-- Exercise data follows --

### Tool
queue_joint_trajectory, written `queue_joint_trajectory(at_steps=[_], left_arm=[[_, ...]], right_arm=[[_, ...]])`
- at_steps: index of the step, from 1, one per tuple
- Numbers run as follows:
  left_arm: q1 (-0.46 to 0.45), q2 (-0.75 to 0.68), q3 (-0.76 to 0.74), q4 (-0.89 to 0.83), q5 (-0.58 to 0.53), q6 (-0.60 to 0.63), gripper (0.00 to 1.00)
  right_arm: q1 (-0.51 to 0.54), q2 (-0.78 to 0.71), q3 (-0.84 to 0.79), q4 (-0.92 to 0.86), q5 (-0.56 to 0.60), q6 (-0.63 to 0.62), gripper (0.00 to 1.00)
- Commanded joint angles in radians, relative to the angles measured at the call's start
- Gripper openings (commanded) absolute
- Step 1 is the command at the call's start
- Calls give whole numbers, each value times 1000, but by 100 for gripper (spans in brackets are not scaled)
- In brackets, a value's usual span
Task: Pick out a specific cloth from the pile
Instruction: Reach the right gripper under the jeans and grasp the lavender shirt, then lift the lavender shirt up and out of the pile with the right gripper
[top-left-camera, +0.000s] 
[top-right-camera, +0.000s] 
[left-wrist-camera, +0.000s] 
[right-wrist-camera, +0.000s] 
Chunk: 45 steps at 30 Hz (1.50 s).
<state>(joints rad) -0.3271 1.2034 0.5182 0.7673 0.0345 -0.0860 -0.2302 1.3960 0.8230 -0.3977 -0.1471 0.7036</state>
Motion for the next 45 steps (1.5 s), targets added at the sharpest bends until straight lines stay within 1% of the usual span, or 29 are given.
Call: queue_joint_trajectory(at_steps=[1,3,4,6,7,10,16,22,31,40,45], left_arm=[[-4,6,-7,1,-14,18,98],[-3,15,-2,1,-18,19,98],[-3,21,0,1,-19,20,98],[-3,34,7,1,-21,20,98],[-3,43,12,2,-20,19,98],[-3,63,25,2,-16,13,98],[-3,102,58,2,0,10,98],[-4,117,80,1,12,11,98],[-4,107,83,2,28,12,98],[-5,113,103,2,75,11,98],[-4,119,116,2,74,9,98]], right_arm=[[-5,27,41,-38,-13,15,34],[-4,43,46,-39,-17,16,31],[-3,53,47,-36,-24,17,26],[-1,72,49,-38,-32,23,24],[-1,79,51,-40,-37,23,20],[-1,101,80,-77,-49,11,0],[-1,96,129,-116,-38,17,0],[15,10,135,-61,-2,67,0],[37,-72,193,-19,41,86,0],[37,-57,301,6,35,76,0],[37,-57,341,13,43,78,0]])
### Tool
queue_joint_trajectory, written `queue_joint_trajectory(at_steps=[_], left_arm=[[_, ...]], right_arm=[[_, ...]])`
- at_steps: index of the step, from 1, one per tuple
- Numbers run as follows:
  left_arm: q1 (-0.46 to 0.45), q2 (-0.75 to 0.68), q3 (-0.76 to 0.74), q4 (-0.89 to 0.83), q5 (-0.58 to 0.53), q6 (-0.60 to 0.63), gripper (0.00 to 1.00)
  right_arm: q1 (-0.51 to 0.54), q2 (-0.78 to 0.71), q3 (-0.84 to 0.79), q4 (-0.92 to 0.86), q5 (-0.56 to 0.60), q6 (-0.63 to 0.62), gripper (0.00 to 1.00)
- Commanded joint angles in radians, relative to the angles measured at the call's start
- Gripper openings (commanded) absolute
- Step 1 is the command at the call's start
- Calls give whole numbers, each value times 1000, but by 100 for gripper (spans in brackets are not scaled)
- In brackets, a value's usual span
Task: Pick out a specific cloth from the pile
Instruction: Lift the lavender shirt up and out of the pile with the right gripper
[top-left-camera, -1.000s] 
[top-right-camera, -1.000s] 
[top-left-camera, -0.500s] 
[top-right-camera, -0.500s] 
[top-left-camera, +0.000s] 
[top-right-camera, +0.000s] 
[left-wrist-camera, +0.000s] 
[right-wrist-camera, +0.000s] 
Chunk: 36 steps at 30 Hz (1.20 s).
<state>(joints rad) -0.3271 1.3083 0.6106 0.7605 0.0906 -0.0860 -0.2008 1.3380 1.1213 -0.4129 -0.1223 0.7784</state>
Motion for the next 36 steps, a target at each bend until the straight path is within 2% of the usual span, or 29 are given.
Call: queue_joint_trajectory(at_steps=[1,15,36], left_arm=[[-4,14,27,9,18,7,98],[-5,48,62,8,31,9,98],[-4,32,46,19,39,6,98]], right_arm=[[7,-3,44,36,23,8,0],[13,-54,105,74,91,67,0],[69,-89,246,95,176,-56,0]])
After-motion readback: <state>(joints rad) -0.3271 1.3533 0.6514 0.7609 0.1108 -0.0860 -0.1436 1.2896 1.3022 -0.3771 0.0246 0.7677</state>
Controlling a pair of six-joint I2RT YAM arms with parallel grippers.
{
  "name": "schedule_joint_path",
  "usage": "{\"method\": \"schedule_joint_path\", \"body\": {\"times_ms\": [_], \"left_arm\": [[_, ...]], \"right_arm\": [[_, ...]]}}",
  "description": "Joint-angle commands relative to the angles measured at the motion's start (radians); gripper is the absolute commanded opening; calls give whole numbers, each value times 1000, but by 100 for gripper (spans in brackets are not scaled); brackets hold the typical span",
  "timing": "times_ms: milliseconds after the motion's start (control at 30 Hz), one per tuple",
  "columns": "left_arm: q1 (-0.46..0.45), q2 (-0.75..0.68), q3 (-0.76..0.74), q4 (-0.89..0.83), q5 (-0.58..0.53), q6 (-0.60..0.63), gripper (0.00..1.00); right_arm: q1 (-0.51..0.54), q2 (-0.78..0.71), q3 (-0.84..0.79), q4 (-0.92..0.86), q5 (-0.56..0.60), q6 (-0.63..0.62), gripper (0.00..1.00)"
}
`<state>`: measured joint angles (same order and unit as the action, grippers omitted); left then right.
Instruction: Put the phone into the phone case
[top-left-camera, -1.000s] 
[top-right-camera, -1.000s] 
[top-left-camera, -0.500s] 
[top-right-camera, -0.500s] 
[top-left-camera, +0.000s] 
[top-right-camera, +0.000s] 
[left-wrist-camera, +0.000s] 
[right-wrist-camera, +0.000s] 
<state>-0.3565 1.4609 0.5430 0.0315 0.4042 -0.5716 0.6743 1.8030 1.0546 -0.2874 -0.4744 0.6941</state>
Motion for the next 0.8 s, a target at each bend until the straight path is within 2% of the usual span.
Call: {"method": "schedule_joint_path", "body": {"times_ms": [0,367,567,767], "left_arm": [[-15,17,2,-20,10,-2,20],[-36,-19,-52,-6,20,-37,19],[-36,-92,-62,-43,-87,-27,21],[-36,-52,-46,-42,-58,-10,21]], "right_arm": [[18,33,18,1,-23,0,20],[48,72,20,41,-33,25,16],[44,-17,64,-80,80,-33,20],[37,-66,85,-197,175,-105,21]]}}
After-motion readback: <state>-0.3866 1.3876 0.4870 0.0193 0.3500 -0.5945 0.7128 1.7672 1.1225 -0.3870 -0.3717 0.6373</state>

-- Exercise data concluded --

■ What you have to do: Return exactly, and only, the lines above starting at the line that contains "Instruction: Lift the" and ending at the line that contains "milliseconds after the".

■ Result for this exercise:
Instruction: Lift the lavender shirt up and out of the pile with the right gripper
[top-left-camera, -1.000s] 
[top-right-camera, -1.000s] 
[top-left-camera, -0.500s] 
[top-right-camera, -0.500s] 
[top-left-camera, +0.000s] 
[top-right-camera, +0.000s] 
[left-wrist-camera, +0.000s] 
[right-wrist-camera, +0.000s] 
Chunk: 36 steps at 30 Hz (1.20 s).
<state>(joints rad) -0.3271 1.3083 0.6106 0.7605 0.0906 -0.0860 -0.2008 1.3380 1.1213 -0.4129 -0.1223 0.7784</state>
Motion for the next 36 steps, a target at each bend until the straight path is within 2% of the usual span, or 29 are given.
Call: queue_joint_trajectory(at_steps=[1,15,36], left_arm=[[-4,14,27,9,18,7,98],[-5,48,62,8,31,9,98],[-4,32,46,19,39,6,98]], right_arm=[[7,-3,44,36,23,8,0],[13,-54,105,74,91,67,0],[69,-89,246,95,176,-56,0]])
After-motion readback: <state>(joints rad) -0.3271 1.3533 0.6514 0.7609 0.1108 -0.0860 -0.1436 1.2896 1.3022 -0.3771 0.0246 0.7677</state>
Controlling a pair of six-joint I2RT YAM arms with parallel grippers.
{
  "name": "schedule_joint_path",
  "usage": "{\"method\": \"schedule_joint_path\", \"body\": {\"times_ms\": [_], \"left_arm\": [[_, ...]], \"right_arm\": [[_, ...]]}}",
  "description": "Joint-angle commands relative to the angles measured at the motion's start (radians); gripper is the absolute commanded opening; calls give whole numbers, each value times 1000, but by 100 for gripper (spans in brackets are not scaled); brackets hold the typical span",
  "timing": "times_ms: milliseconds after the motion's start (control at 30 Hz), one per tuple",

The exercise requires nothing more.